A heatmap showing co-occurrence of concepts across the whole dataset.
A heatmap showing co-occurrence of concepts across the whole dataset. Dark blue shading indicates a high level of association between two concepts.

The main thing that this graph shows is that only a few pairs of concepts occur with high prominence. 2 Most concepts are weakly paired, while a smattering are moderately paired. Zooming in on a segment of the graph (below), we can see that one of the dark spots corresponds to the pairing of ‘electricity’ and ‘generation’ — terms that perhaps could have been joined into a compound concept. The darkest spot is the pairing of ‘social impacts’ and ‘economic impacts’. Depending on how these concepts two relate to other concepts, there could be a case made for combining them into a compound concept called ‘socio-economic impacts’.

A portion of the co-occurrence heatmap, showing the two most prominent pairs.
A portion of the co-occurrence heatmap, showing the two most prominent pairs.

How do concept pairings differ from group to group? As an example, you can compare the heatmap for the agricultural industry with that of the resource industry by hovering over the image below (or tapping it if you are using a touchscreen).

There are differences in the lightly shaded pairs throughout the matrix, as well as a few dark spots specific to each group. The submissions from the resource industry, for example, include a strong pairing between ‘country’ and ‘economic impacts’ that is not shared by the submissions from agricultural industry. The agricultural industry, meanwhile, has its own unique pairing of ’emissions’ and ‘life’.

Do these co-occurrence matrices amount to a ‘fingerprint’ for each group? Maybe. But as with the concept frequencies, I’m not sure how useful it is to distill the differences for every pairing down to a single number. I tried doing just this (using something called the Frobenius matrix norm) and the resulting similarity matrix (below) is even less discriminating than the one for the concept frequencies. And the two similarity matrices share little in common, other than relatively strong associations between community groups and individuals, and between environmental groups and experts.

A heatmap showing the similarity of each group's submissions based on the concept co-occurrence matrices.
A heatmap showing the similarity of each group’s submissions based on the concept co-occurrence matrices. Darker shades indicate a higher degree of similarity.

So what?

So what indeed. As I mentioned earlier, the purpose of this exercise never really was to learn much about the submissions, but rather to explore methods through which their conceptual profiles might be compared. Even on that account I am not sure that I have achieved much that is worth sharing (if you think otherwise, do let me know!).
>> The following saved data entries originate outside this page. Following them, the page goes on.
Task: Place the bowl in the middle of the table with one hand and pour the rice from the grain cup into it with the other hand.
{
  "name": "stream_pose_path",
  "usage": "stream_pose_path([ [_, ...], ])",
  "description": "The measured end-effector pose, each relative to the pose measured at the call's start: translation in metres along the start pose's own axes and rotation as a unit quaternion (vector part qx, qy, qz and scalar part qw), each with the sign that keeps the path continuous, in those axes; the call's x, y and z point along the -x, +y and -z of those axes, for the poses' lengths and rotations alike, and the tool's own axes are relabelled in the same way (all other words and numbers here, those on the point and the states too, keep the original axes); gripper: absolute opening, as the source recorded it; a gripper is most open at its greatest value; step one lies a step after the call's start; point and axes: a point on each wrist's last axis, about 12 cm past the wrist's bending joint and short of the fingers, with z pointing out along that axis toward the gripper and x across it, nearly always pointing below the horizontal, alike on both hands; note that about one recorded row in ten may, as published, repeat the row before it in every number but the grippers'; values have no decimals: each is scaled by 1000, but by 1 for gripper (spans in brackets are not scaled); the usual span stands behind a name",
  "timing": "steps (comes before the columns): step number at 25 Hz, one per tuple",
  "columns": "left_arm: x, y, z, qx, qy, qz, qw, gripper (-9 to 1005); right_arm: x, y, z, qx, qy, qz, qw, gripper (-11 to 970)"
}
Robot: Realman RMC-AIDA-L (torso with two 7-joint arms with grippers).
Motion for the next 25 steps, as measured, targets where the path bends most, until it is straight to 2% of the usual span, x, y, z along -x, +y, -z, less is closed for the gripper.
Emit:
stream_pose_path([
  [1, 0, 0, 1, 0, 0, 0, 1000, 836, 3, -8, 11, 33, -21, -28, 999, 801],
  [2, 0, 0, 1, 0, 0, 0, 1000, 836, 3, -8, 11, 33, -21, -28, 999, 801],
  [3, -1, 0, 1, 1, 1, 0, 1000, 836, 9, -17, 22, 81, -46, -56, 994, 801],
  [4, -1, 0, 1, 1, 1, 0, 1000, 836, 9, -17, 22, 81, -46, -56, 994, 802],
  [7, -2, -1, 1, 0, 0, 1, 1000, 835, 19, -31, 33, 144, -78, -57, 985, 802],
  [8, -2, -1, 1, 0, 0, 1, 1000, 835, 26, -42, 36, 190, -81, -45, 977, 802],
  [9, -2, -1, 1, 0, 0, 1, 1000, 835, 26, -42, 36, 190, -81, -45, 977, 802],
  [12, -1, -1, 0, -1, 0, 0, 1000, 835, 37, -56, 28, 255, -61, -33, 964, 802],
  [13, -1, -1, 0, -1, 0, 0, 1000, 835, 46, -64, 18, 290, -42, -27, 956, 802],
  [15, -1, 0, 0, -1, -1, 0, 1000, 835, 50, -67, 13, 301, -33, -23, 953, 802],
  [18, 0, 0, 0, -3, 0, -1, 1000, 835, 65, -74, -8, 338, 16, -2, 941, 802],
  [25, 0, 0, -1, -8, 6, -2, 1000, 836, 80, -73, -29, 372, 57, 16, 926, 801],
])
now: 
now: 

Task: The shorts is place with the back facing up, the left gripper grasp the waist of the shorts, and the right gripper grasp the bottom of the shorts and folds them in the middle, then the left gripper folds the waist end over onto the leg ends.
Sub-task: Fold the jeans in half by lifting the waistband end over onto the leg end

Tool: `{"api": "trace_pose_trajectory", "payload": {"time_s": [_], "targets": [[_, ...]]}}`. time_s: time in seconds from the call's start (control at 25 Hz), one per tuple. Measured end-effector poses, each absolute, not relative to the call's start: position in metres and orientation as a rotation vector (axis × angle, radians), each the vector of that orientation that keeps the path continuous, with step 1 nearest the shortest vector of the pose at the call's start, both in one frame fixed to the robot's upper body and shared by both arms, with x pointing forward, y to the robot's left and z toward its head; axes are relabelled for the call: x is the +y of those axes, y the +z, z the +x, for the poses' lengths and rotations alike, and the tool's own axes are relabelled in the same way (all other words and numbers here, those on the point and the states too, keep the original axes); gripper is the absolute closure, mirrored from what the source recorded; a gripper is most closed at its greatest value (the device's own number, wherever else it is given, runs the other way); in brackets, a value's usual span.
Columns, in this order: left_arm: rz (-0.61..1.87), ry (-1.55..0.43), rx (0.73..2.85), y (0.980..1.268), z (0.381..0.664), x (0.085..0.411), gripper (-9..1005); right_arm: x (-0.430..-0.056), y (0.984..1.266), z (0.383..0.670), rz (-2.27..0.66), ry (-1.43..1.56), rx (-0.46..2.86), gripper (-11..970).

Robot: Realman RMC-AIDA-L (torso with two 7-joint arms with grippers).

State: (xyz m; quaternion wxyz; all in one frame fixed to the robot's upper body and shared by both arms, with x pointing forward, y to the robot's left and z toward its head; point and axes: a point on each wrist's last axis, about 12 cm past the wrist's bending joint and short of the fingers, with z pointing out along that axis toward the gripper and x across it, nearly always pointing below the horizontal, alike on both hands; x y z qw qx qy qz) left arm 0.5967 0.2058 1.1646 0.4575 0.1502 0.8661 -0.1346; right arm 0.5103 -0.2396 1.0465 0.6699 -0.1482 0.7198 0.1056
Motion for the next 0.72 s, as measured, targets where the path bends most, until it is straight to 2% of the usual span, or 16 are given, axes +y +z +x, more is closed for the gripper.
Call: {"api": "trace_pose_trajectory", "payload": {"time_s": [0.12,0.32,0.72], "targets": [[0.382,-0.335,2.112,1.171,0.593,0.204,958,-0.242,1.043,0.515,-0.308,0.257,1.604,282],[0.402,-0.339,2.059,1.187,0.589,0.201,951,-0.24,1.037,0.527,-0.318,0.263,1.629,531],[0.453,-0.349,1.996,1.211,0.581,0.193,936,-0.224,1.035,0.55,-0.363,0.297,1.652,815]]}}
But I now know a hell of a lot more about how this stuff works than I did when I started, and that counts for something.

There is more in this vein that I would like to explore, such as methods with which I might cluster and classify the submissions in a more defensible way than I did here. But there is something else I need more urgently, and that is an actual research question to which these methods can be applied. So my plan now is to down the tools and pick up the books. If I don’t see another Leximancer bubble plot for several weeks, I’ll be a happy man.

Notes:

  1. Specifically, the number of times a concept occurred in the dataset divided by the number of ‘context blocks’ in the dataset, where a context block is two concurrent sentences.
  2. Leximancer calculates  the ‘prominence’ of concept pairings by dividing the frequency with which the pairing occurs by the product of the frequencies of the two individual terms. In other words, the raw co-occurrence frequency is ‘scaled’ to account for the frequency of the individual terms. This way, strong pairings of infrequent terms are weighted equally to pairings of frequent terms.